A equipa do 1º de Agosto viaja hoje no período da manhã, em voo de carreira, para o Reino de Marrocos, onde no domingo, às 19h00, defronta o Al-Hilal Omdurman do Sudão, no Estádio El Jadida, em desafio válido para a segunda "mão" da última preliminar de acesso à fase de grupos da Liga dos Clubes Campeões Africanos.

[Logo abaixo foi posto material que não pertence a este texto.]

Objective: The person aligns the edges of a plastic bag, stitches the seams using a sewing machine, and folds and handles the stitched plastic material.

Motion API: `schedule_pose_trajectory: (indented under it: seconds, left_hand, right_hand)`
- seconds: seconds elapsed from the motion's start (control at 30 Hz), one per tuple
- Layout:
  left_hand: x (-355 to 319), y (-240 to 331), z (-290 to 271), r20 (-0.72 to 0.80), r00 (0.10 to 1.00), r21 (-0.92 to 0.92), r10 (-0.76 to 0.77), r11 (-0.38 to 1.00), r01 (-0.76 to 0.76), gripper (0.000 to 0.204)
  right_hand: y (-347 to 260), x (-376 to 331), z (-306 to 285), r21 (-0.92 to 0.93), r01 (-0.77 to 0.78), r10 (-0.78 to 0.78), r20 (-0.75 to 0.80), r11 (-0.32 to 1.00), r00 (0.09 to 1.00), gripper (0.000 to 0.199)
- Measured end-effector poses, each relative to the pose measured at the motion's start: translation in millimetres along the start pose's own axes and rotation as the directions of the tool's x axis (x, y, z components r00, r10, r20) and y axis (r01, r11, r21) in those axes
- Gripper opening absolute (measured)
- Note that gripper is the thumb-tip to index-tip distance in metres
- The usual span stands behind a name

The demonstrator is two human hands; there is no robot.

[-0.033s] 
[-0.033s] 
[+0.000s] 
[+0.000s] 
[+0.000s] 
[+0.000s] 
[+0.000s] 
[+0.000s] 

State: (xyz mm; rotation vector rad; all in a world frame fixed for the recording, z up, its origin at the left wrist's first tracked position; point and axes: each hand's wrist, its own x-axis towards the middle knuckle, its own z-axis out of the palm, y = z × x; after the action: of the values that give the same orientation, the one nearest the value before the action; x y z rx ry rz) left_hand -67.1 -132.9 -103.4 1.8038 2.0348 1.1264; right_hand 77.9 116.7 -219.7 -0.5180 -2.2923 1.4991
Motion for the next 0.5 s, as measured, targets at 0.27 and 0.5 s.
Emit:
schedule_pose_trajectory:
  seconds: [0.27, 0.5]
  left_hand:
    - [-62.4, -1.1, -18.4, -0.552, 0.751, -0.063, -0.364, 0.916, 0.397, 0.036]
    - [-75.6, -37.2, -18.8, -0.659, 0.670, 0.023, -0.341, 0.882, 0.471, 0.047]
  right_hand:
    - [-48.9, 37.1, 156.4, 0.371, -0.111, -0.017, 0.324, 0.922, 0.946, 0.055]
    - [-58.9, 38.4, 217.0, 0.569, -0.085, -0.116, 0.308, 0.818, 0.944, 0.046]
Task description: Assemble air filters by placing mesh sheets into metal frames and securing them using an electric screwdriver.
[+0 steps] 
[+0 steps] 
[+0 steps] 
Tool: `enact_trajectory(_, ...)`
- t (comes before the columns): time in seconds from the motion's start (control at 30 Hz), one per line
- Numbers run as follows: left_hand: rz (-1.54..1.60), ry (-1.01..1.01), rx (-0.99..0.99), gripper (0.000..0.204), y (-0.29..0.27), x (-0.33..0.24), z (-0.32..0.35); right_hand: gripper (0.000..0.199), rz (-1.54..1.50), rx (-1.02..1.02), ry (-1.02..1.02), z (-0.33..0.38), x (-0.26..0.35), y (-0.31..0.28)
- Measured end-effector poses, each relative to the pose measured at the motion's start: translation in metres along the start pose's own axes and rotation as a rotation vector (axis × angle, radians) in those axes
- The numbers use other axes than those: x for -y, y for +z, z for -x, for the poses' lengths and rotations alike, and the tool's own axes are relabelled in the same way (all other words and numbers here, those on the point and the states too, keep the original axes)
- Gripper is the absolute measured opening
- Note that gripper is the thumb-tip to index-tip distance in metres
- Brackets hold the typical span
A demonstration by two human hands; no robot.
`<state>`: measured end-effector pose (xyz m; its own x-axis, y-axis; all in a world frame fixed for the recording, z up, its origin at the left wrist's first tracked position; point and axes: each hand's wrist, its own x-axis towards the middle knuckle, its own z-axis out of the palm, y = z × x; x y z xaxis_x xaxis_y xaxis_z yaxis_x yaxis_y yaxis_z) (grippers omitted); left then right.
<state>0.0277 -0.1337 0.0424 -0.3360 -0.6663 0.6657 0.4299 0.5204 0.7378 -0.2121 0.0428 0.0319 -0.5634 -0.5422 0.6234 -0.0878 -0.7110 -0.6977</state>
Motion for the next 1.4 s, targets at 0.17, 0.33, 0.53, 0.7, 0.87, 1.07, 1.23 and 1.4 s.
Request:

A delegação do clube militar é chefiada pelo presidente Carlos Hendrick. Os vice-campeões nacionais partem ao encontro da equipa sudanesa, motivados e determinados em alcançar o êxito nesta missão. Ontem, efectuou o último treino em solo nacional, no campo do ex-RI/20, com a participação de todos os jogadores, excepto o central Bonifácio, que recupera de uma lesão.
No final da tarde, a formação orientada por Filipe
Nzanza, efectua o primeiro treino em solo marroquino. No dia seguinte, realiza
uma sessão matinal. No sábado, às 19h00, o 1º de Agosto reconhece a relva do
estádio.
No jogo da primeira "mão", disputado no
passado dia 17 do corrente mês, no Estádio Nacional Tundavala, na cidade do
Lubango, Huíla, os rubro-negros consentiram um empate nulo, que deixa em aberto
a possibilidade de disputar a eliminatória até ao fim.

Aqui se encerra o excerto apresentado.